**AVAILABLE DATA**.
----------------------------------------
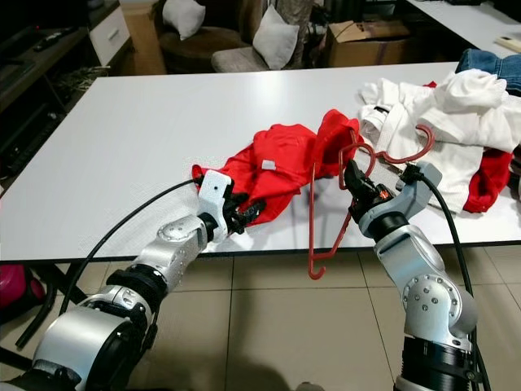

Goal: Hang hanger

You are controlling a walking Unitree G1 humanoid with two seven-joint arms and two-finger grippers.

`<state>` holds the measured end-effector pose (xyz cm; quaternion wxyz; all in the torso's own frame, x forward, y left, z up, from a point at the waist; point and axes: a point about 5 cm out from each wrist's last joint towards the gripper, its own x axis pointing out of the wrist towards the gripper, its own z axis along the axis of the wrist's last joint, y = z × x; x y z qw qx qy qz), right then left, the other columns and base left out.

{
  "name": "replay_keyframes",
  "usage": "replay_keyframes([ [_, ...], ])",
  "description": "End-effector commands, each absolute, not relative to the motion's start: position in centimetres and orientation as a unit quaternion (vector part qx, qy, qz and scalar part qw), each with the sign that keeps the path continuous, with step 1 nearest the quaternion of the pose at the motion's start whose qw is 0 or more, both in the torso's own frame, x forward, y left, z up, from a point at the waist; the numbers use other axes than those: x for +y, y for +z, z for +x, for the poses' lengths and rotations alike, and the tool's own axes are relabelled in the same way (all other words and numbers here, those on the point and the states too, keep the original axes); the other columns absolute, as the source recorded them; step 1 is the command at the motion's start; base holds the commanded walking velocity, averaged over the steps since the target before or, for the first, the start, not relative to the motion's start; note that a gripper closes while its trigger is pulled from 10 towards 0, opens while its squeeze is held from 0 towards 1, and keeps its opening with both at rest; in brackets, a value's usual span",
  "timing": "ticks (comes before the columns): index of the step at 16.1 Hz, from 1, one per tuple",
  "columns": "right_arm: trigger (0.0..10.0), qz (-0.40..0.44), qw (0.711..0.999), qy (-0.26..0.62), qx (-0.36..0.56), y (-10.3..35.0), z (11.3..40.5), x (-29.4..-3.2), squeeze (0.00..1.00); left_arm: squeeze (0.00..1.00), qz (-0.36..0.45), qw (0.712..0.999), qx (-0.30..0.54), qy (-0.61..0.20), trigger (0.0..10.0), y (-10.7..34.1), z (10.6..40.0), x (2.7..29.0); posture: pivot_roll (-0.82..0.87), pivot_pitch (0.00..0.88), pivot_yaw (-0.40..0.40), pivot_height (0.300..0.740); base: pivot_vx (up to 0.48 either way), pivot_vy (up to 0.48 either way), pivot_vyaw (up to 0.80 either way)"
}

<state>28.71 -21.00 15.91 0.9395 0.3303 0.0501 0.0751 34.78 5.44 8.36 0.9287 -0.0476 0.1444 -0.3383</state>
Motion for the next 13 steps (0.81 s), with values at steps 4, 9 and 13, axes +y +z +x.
replay_keyframes([
  [4,10.0,0.335,0.938,0.085,0.040,16.5,29.0,-20.5,0.00,0.00,-0.050,0.930,0.130,-0.341,0.0,9.2,35.3,5.5,-0.27,0.000,0.107,0.740,0.000,0.000,0.00],
  [9,10.0,0.378,0.923,0.065,0.028,15.7,29.0,-20.7,0.00,0.00,-0.079,0.917,0.110,-0.375,0.0,9.5,35.0,5.5,-0.27,0.000,0.128,0.740,0.000,0.000,0.00],
  [13,10.0,0.445,0.894,0.052,0.027,13.8,29.8,-20.4,0.00,0.00,-0.023,0.891,0.062,-0.450,0.0,11.4,34.5,7.5,-0.25,0.000,0.137,0.740,0.000,0.000,0.00],
])
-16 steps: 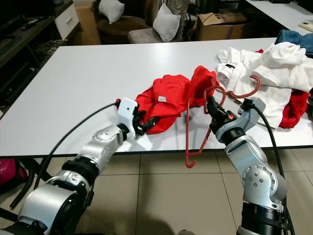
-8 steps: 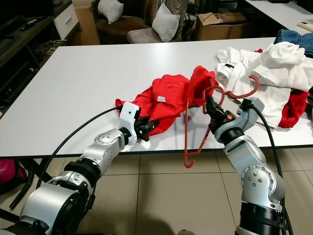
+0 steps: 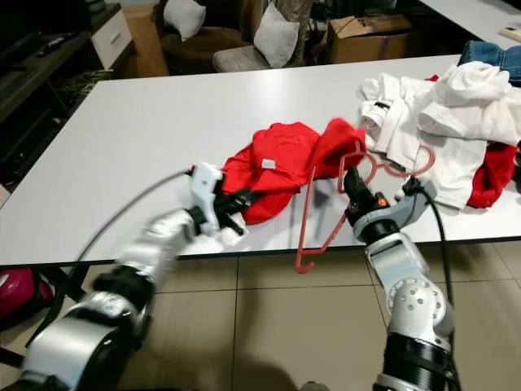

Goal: Hang hanger

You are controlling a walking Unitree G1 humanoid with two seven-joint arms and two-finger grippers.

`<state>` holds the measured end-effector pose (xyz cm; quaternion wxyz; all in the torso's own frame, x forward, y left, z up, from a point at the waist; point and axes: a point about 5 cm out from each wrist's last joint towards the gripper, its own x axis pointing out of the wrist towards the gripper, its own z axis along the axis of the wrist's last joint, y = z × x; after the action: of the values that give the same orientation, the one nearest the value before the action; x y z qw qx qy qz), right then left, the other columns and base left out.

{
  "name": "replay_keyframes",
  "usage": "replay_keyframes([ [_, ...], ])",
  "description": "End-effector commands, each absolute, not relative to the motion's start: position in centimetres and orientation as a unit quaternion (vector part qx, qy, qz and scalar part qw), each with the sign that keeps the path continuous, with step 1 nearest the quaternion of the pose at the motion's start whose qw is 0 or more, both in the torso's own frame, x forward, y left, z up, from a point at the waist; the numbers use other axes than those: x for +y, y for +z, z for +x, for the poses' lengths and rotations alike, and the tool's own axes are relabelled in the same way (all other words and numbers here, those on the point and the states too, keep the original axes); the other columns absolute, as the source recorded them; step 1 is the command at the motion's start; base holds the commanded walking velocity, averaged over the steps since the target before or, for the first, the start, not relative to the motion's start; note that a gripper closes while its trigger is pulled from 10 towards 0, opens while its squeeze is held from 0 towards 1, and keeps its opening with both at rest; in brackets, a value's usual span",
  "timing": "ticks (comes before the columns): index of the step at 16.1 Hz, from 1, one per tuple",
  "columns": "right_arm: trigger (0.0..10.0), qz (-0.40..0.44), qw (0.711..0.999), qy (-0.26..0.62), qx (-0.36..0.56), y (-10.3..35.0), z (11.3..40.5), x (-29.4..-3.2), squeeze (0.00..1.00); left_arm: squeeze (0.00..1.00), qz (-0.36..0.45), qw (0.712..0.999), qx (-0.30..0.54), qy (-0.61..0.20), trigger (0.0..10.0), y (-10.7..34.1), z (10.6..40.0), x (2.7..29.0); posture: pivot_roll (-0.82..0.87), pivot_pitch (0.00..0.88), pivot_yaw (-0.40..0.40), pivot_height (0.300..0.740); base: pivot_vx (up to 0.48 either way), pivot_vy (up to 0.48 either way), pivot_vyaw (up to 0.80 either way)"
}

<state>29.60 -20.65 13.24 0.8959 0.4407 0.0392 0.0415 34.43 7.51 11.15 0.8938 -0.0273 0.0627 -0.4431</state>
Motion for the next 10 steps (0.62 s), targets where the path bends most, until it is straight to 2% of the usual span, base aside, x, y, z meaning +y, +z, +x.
replay_keyframes([
  [1,10.0,0.468,0.882,0.047,0.015,13.7,30.2,-20.7,0.00,0.00,0.007,0.876,0.060,-0.479,0.0,11.9,34.1,8.0,-0.24,0.000,0.134,0.740,0.000,0.000,0.00],
  [5,10.0,0.581,0.810,0.067,-0.041,14.3,32.2,-20.6,0.00,0.00,0.137,0.813,0.076,-0.560,0.0,11.7,31.8,9.4,-0.19,0.000,0.123,0.740,0.000,0.000,0.00],
  [8,10.0,0.617,0.783,0.070,-0.037,14.1,34.0,-19.0,0.00,0.00,0.135,0.807,0.073,-0.570,0.0,12.3,31.0,9.1,-0.17,0.000,0.120,0.740,0.000,0.000,0.00],
  [10,10.0,0.600,0.797,0.060,-0.024,13.8,34.7,-18.4,0.00,0.00,0.100,0.808,0.056,-0.578,0.0,13.4,30.6,8.4,-0.17,0.000,0.121,0.740,0.000,0.000,0.00],
])
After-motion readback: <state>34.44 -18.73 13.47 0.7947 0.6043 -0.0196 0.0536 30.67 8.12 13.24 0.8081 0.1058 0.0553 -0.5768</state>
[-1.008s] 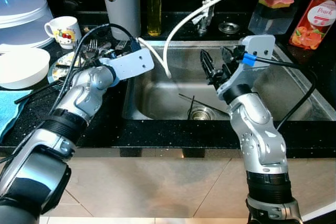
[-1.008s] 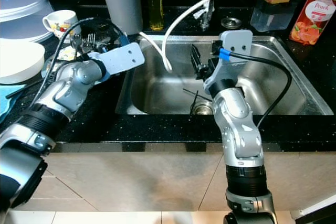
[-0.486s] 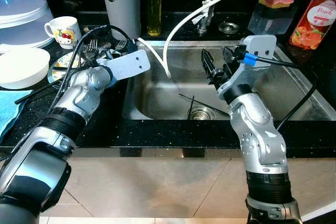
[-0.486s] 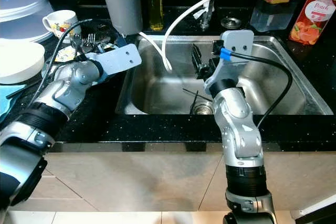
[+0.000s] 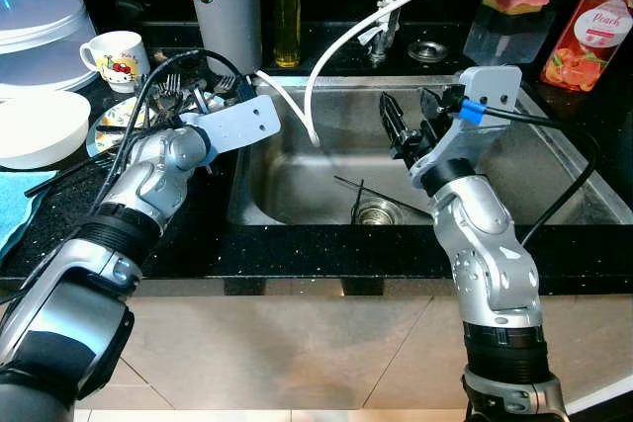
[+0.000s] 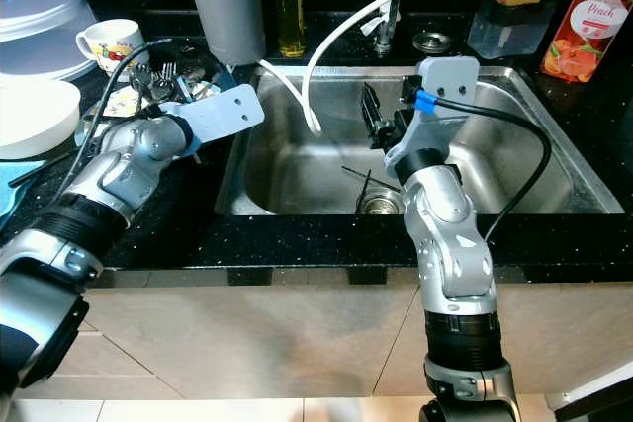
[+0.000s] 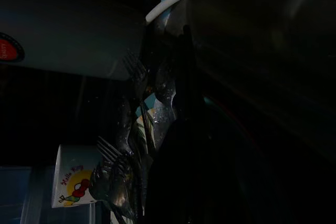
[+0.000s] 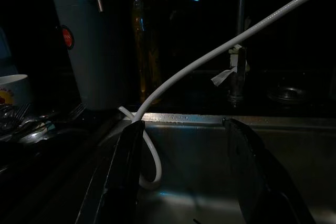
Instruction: Kitchen organization
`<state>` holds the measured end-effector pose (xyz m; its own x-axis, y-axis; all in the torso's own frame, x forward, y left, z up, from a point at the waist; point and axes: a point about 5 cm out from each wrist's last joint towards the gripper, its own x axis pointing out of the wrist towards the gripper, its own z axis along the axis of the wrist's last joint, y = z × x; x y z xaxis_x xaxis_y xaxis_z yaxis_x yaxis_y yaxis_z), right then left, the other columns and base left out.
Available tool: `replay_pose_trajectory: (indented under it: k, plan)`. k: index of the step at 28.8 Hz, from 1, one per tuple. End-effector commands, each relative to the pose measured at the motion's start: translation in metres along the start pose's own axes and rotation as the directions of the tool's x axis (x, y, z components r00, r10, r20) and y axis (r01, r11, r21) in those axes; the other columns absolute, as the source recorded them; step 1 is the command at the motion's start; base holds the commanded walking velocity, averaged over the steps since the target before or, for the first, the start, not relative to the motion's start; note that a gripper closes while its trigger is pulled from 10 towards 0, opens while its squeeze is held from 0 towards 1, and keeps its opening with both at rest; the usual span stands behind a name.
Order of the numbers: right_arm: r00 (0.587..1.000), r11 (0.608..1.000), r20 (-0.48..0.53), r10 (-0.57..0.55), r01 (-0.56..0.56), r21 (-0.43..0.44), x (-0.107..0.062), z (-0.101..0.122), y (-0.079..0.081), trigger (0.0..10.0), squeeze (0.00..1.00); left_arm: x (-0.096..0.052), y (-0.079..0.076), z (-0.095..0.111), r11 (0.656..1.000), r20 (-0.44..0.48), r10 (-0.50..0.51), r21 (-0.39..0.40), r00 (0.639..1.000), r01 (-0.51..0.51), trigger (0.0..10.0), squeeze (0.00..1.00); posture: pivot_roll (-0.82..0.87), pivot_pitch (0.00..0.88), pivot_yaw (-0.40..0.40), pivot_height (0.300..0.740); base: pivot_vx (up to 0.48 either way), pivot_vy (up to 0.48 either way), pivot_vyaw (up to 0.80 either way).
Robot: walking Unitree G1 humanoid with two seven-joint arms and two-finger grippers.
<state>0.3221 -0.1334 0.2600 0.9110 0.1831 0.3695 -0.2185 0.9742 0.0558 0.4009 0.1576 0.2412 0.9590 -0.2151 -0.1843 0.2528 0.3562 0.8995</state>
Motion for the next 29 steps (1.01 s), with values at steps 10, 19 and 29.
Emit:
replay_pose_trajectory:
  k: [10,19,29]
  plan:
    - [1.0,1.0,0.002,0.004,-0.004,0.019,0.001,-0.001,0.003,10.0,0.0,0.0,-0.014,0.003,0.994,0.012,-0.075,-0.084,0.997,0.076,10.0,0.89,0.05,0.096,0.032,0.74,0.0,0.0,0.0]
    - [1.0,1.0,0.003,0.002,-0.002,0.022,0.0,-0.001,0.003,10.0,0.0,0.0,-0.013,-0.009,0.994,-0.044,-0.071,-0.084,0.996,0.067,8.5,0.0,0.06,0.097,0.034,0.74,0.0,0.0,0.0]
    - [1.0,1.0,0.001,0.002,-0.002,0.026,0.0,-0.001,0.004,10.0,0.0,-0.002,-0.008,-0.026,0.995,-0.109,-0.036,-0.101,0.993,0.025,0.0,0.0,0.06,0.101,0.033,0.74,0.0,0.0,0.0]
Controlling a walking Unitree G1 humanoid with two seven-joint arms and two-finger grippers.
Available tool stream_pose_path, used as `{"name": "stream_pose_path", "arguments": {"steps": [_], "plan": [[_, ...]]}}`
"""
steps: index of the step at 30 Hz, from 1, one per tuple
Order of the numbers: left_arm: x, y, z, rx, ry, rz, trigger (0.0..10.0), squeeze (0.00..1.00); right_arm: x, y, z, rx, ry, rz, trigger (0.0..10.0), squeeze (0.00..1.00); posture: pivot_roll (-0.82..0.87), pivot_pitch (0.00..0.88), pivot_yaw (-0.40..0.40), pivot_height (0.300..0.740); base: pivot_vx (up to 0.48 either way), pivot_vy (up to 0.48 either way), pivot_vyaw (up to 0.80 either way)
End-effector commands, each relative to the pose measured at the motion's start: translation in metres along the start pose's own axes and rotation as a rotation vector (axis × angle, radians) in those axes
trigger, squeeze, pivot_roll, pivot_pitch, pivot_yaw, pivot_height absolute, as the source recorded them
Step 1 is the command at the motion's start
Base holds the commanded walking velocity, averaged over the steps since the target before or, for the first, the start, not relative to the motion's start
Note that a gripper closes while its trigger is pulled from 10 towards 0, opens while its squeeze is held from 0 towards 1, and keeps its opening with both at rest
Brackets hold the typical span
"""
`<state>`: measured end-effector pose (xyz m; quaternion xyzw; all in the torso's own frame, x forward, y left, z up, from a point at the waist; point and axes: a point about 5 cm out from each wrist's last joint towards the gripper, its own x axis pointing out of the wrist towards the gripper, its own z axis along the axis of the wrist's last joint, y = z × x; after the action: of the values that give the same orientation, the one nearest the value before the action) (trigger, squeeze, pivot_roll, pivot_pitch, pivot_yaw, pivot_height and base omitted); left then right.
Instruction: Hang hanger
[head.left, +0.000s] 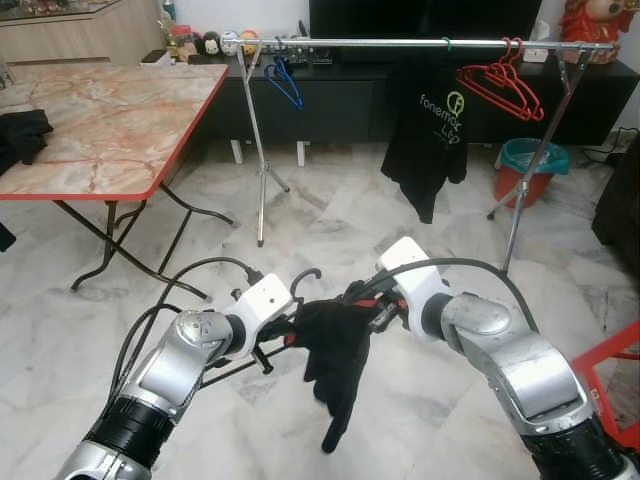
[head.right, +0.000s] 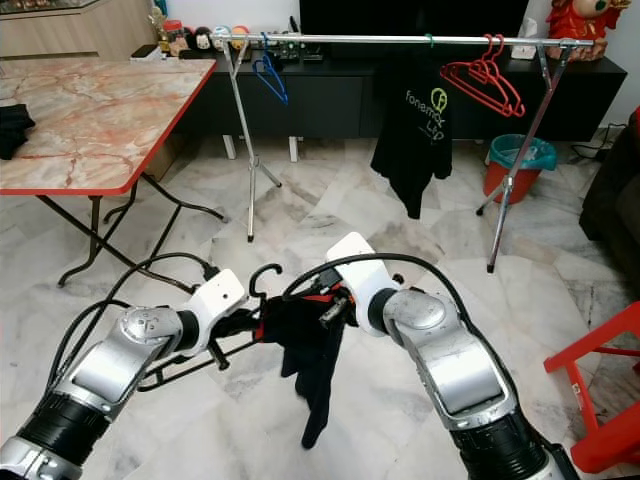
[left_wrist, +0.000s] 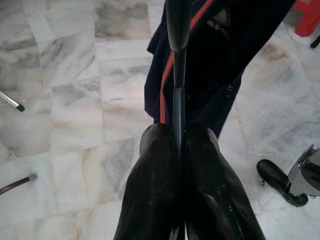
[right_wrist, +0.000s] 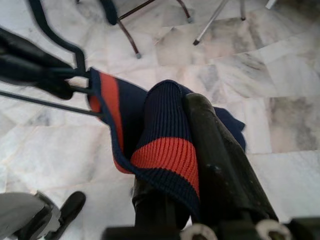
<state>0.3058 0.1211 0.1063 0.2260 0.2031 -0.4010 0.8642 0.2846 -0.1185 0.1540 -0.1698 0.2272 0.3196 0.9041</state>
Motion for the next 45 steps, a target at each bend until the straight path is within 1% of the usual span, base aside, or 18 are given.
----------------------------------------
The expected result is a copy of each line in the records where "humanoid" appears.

You are controlling a walking Unitree G1 humanoid with two seven-joint arms and two-finger grippers.
You are controlling a walking Unitree G1 humanoid with two seven-joint arms and two-finger grippers.
Robot: walking Unitree G1 humanoid with two seven-joint arms and two-finger grippers.
Controlling a walking Unitree G1 humanoid with two seven-joint arms and two-finger grippers.

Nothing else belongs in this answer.